Despite my efforts to erase myself and fade away, the uncertainty lingers, refusing to dissipate. "Thought makes existence," they say, but all I see is the glimmering light slipping away, leaving behind a black shadow. Like a hardened fossil, time seems to flow too slowly, everything that fades becomes either a light or a debt. While I know that I too will eventually fade, it is not yet time.
As a bird chirps from the branches above, it asks me about the distance I have travelled. I reply that the end is in sight, but the future appears empty, and my journey feels like a constant fight. I am trapped in a cycle of never-ending endings and beginnings, a plight that feels inescapable. Will I ever break free from this shadow's grasp, or will I be forever trapped, my story untold?

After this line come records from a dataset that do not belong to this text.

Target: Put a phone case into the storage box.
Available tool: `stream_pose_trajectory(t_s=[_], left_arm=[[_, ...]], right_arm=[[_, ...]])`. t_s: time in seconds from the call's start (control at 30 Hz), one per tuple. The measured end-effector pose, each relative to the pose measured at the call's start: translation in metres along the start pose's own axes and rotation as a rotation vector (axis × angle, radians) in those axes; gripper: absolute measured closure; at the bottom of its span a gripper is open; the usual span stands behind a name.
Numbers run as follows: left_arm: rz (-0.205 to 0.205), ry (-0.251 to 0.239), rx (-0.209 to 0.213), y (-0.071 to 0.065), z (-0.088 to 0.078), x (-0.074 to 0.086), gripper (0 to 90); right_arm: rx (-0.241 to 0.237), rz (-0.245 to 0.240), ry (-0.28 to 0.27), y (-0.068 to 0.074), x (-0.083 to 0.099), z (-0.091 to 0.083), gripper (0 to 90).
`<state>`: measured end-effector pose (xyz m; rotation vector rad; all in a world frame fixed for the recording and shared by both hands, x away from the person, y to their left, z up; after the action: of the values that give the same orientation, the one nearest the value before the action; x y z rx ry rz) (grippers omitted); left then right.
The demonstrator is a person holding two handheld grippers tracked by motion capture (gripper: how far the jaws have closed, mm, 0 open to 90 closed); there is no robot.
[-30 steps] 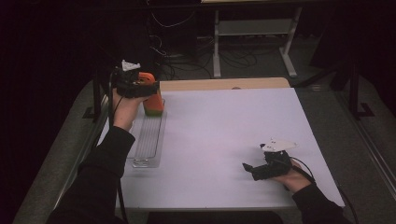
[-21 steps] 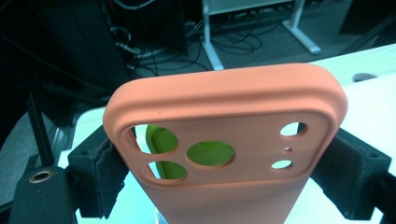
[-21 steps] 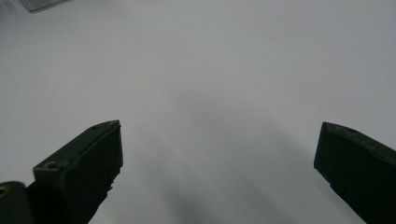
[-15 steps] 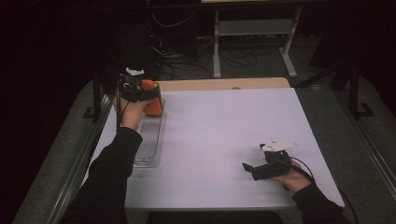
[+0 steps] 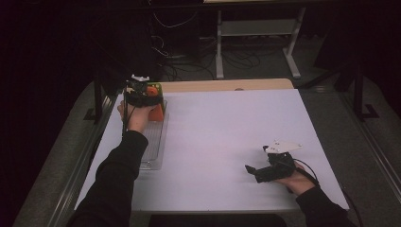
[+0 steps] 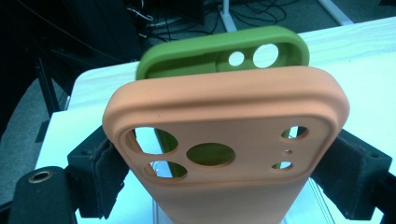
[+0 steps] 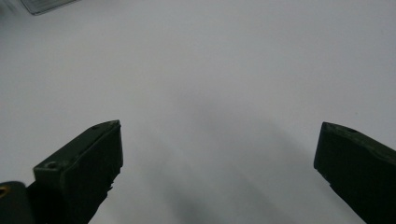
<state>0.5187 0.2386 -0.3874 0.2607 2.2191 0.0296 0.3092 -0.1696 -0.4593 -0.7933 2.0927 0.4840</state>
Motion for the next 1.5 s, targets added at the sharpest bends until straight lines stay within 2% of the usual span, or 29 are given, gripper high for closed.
stream_pose_trajectory(t_s=[0.1,0.17,0.33,0.5,0.57,0.83,0.97,1.0,1.07,1.17,1.2,1.3,1.4,1.5], left_arm=[[-0.012,-0.007,-0.002,-0.002,0.004,0.0,13.2],[-0.002,-0.008,-0.005,-0.003,0.005,0.0,13.1],[-0.018,-0.019,-0.036,-0.002,0.01,-0.002,8.5],[-0.019,-0.024,-0.005,-0.003,0.012,-0.005,0.1],[-0.021,-0.039,0.007,-0.002,0.01,-0.008,0.0],[-0.023,-0.049,0.018,0.002,0.006,-0.015,0.0],[-0.026,-0.038,0.053,0.002,0.002,-0.013,0.0],[-0.009,-0.034,0.058,0.004,0.0,-0.012,0.0],[-0.016,-0.038,0.084,0.005,-0.006,-0.012,0.0],[0.029,-0.034,0.127,0.008,-0.017,-0.011,0.0],[0.014,-0.041,0.14,0.007,-0.02,-0.01,0.0],[0.038,-0.027,0.187,0.009,-0.032,-0.007,0.0],[0.038,-0.033,0.227,0.007,-0.04,-0.003,0.0],[0.067,-0.031,0.258,0.004,-0.048,0.003,0.0]], right_arm=[[0.002,0.0,-0.003,0.0,0.0,0.0,0.5],[0.001,-0.002,-0.001,0.0,0.0,0.0,0.6],[0.001,0.002,-0.002,0.0,0.0,0.0,0.6],[0.0,0.001,-0.002,0.0,0.0,0.0,0.6],[0.0,0.005,-0.002,0.001,0.0,0.0,0.6],[-0.001,0.003,-0.006,0.001,0.0,0.0,0.6],[0.0,0.005,-0.008,0.001,-0.001,-0.001,0.6],[0.001,0.001,-0.013,0.0,-0.001,-0.001,0.5],[0.001,-0.001,-0.013,0.001,-0.001,-0.002,0.6],[-0.002,0.006,-0.009,0.001,-0.001,-0.002,0.6],[0.001,0.0,-0.013,0.001,-0.001,-0.002,0.6],[0.0,0.001,-0.009,0.001,-0.001,-0.002,0.5],[-0.005,0.003,-0.007,0.002,-0.001,-0.002,0.6],[-0.004,-0.006,-0.012,0.002,-0.002,-0.002,0.6]])
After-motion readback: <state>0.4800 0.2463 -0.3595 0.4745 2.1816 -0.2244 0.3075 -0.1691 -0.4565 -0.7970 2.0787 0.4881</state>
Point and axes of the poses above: each handheld gripper's, and its own axes: z roughly forward along the jaws, x roughly out of its underside, y roughly to its left, the point moved 4 cm from there along z, roughly forward along the jaws, and after that the axes turned 1 degree about -y, right-handed, at the moved point
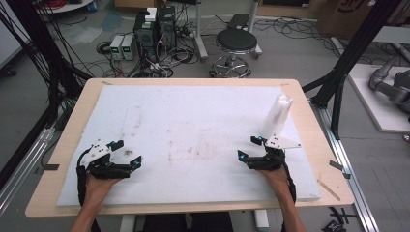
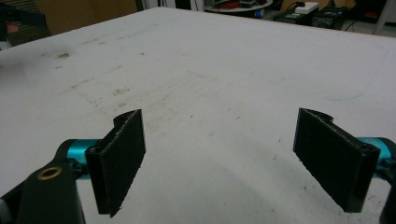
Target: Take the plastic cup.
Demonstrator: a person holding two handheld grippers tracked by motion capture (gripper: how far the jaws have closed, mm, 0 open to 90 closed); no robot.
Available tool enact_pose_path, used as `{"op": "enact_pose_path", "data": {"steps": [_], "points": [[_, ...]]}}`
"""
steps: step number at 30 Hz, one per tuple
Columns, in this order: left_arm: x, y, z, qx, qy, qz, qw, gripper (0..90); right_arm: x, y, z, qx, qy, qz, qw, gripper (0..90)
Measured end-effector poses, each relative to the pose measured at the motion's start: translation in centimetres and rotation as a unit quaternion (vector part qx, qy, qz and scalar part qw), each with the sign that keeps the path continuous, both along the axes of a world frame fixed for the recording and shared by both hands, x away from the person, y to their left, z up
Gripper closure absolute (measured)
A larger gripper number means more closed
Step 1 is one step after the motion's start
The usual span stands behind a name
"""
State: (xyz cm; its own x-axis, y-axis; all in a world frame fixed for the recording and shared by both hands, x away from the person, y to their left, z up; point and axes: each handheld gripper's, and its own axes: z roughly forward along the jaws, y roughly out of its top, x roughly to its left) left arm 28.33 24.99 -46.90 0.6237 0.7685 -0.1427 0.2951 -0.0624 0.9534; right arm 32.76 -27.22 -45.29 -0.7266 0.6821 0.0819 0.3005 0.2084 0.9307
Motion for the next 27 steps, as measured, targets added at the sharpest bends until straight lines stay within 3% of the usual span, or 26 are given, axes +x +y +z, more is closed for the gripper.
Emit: {"op": "enact_pose_path", "data": {"steps": [7, 14, 20, 27], "points": [[0.1, -0.1, 0.0, 0.006, 0.0, -0.004, 1.0, 1.7, -0.4, -0.3, 0.4, -0.001, -0.01, 0.02, 0.9998, 16.8], [0.1, -0.1, 0.0, 0.004, 0.003, -0.004, 1.0, 1.7, -1.3, -1.4, 2.4, 0.014, -0.024, 0.021, 0.9994, 16.8], [0.1, -0.1, 0.0, 0.007, 0.003, -0.006, 1.0, 1.7, -2.8, -3.4, 5.1, 0.019, -0.042, 0.01, 0.9989, 16.8], [0.1, -0.1, 0.0, 0.008, 0.005, -0.006, 0.9999, 1.7, -3.2, -5.7, 8.4, 0.012, -0.053, -0.019, 0.9984, 16.7]]}}
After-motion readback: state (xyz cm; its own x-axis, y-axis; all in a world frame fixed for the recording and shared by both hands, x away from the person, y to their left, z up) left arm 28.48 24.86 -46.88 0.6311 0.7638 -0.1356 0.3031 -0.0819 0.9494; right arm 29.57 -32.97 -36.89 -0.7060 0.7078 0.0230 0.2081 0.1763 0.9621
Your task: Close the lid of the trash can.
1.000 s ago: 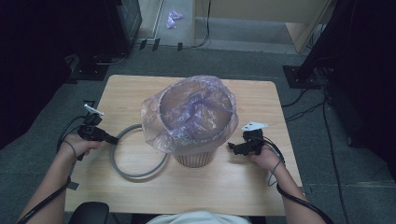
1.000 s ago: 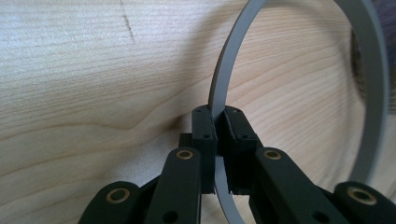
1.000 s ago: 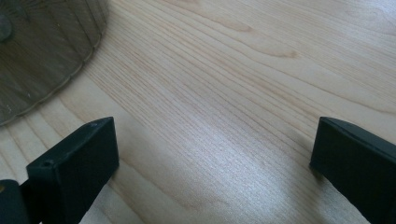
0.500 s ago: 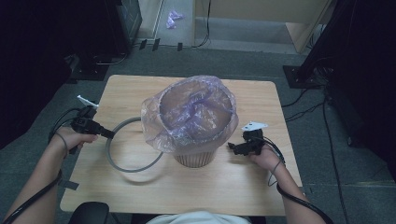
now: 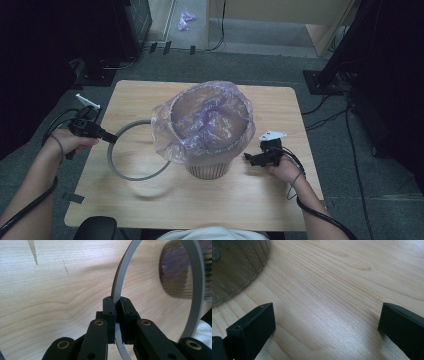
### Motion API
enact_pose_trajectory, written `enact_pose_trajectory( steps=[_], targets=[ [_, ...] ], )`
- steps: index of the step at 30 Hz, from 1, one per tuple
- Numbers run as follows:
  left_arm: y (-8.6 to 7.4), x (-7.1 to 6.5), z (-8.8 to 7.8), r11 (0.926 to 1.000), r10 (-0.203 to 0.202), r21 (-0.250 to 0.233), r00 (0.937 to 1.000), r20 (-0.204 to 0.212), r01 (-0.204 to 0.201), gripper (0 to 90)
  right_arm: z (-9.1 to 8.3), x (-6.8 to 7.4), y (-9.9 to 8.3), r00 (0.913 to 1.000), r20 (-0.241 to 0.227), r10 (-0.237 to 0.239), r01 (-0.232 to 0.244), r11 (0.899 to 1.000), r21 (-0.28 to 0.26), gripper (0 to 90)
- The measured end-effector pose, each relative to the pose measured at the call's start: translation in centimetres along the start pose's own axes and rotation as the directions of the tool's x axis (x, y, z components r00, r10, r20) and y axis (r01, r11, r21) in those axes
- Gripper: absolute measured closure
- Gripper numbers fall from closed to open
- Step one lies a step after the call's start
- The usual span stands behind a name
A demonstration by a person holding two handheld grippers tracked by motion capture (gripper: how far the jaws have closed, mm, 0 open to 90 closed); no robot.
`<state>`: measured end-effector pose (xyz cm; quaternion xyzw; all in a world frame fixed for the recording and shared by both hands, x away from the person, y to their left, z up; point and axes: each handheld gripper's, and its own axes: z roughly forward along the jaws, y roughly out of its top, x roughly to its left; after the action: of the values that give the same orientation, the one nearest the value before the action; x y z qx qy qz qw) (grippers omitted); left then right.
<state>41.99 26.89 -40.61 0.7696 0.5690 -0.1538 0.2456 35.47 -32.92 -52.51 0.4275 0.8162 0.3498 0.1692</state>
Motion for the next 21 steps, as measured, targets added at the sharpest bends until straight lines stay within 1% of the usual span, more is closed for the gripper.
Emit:
enact_pose_trajectory(
  steps=[4, 8, 9, 16, 18, 21],
  targets=[
    [-0.1, 0.0, -0.9, 0.9999, -0.011, -0.004, 0.9999, 0.006, 0.011, 84.4, 0.0, 0.0, 0.0, 1.0, 0.0, 0.0, 0.0, 1.0, 0.0, 0.9],
    [-0.4, 0.0, -2.1, 0.9999, -0.011, -0.007, 0.9999, -0.009, 0.011, 84.4, 0.0, 0.0, 0.0, 1.0, 0.001, -0.001, 0.001, 1.0, -0.001, 0.8],
    [-0.5, 0.1, -2.4, 0.9999, -0.015, -0.007, 0.9999, -0.005, 0.015, 84.4, 0.0, 0.0, 0.0, 1.0, 0.001, 0.0, 0.0, 1.0, 0.0, 0.8],
    [-1.3, 0.1, -4.5, 0.999, -0.038, -0.024, 0.9992, -0.015, 0.037, 84.4, 0.0, 0.0, 0.0, 1.0, 0.001, 0.001, -0.001, 1.0, -0.001, 0.8],
    [-1.4, 0.0, -5.2, 0.9989, -0.037, -0.028, 0.9992, -0.017, 0.036, 84.4, 0.0, 0.0, 0.0, 1.0, 0.001, -0.001, 0.001, 1.0, -0.001, 0.8],
    [-1.5, -0.3, -5.9, 0.9988, -0.036, -0.035, 0.9993, -0.009, 0.036, 84.4, 0.0, 0.0, 0.0, 1.0, 0.001, 0.0, 0.0, 1.0, 0.0, 0.7]
  ],
)
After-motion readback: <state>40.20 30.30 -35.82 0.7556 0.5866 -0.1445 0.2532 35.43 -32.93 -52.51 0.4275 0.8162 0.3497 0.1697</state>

ABOUT THE PIECE: "This poem deals with the suicide of an individual. Suicide is an act of the person's choice, but it is also, perhaps, a 'social murder.' Often, the cause of the death cannot be said to be the individual's decision. It is from this perspective that I hope this piece will allow us to look more deeply into grief.”
SPRIT SON
By Steve Ferrett
Close my eyes, I feel you so close, tenderly caressing my bereaved soul
Open my all to you and you heal my pain
Pain that once cut like a dagger, eases, questions that remain unanswered, degrade,
My mortal aura entwined with your ethereal spirit
You have taught me that not all that falls is lost, but will rise again, new incarnations
Your energy by my side, we stand tall .
Born blood, lived blood and died blood, now celestial ichor flows between you and I.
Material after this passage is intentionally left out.